The exponential growth in transistor-count density predicted by Moore's law has led to ever-increasing computer processing power and has enabled computational scientists to numerically simulate physical phenomena at unprecedented scales, thereby generating extraordinary amounts of data. For example, the recent IPCC work yielded over 100 terabytes of climate model output. While microprocessor performance continues to double roughly every 18 months, other computing technologies are improving at much more modest rates. In particular, storage and networking bandwidths have lagged behind. As a result the challenge of storing, analyzing, managing, and sharing large simulation data sets is becoming increasingly problematic, hampering scientific productivity. Lossy signal compression techniques, such as those ubiquitously used for digital media and now being investigated by CISL, may provide relief for researchers drowning in a deluge of data.
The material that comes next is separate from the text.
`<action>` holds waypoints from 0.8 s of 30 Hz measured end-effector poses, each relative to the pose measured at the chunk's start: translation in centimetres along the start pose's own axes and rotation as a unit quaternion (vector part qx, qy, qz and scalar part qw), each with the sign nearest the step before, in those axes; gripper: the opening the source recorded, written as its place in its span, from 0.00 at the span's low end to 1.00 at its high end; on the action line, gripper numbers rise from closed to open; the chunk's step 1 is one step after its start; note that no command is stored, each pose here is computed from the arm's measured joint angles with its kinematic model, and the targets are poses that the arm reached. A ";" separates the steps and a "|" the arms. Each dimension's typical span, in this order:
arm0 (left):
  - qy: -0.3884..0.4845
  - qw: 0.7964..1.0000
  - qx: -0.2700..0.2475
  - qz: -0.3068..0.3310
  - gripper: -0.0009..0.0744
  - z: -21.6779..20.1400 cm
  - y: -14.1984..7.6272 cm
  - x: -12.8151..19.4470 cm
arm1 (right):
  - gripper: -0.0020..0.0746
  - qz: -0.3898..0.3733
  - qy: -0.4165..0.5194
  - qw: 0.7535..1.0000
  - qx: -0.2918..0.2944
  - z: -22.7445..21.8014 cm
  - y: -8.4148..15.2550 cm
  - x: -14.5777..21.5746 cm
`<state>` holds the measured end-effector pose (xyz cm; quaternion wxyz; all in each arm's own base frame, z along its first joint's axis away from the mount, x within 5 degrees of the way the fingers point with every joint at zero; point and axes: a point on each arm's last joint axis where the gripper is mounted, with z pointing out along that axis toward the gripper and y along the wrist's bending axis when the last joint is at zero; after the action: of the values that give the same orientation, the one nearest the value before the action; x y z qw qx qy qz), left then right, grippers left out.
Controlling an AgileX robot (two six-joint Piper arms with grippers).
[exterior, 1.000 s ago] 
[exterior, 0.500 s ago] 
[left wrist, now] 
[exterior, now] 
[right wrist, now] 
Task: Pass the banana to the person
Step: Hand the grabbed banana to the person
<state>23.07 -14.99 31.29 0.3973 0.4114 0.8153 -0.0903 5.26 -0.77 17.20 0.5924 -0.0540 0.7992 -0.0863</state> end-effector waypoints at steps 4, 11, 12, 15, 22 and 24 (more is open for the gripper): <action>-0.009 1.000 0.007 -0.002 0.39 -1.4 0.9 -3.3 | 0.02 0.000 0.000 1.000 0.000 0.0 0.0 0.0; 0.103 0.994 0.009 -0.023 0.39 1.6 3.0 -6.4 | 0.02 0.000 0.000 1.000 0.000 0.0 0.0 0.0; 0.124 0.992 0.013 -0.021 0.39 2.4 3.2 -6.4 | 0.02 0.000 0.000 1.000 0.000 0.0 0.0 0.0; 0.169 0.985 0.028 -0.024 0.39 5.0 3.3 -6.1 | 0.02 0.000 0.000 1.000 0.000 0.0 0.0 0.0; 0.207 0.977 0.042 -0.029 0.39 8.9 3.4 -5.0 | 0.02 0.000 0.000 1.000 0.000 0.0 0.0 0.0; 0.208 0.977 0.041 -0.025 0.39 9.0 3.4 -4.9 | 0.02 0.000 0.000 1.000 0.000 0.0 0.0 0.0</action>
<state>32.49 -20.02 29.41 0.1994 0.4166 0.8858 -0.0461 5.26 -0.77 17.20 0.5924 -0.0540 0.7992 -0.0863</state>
While the extension of integer, digital media, lossy compression techniques to floating-point scientific data is relatively straightforward, the scale of the data, and the desire to preserve essential data properties, such as smooth derivatives, introduces many subtle challenges. In FY 2006, CISL has been working with domain scientists to identify promising wavelet decompositions for maintaining essential data properties while yielding high compression rates. Progress has also been made in developing computationally efficient algorithms for handling very large data. CISL is currently collaborating with three CGD groups, each with unique needs. CGD's Frank Bryan is providing POP ocean simulation data with very high spatial resolutions (e.g. 3600 x 2400). Grant Brantstator's atmospheric data, on the other hand, possesses hundreds of thousands of time steps, but low spatial resolution. Finally, CISL is working with Earth Systems Grid staff to deliver compressed CCSM data over the web via the ESG. All of these efforts are works in progress. Should these compression strategies prove viable, work in FY 2007 will focus on developing end-user tools. We will also broaden our base of scientific collaborators to further refine and validate this novel approach to tackling large scientific data sets.

This research supports NCAR's strategic priorities of "Developing and providing advanced services and tools" and "Conducting research in computer science, applied mathematics, statistics, and numerical methods." It is made possible by NSF Core funding.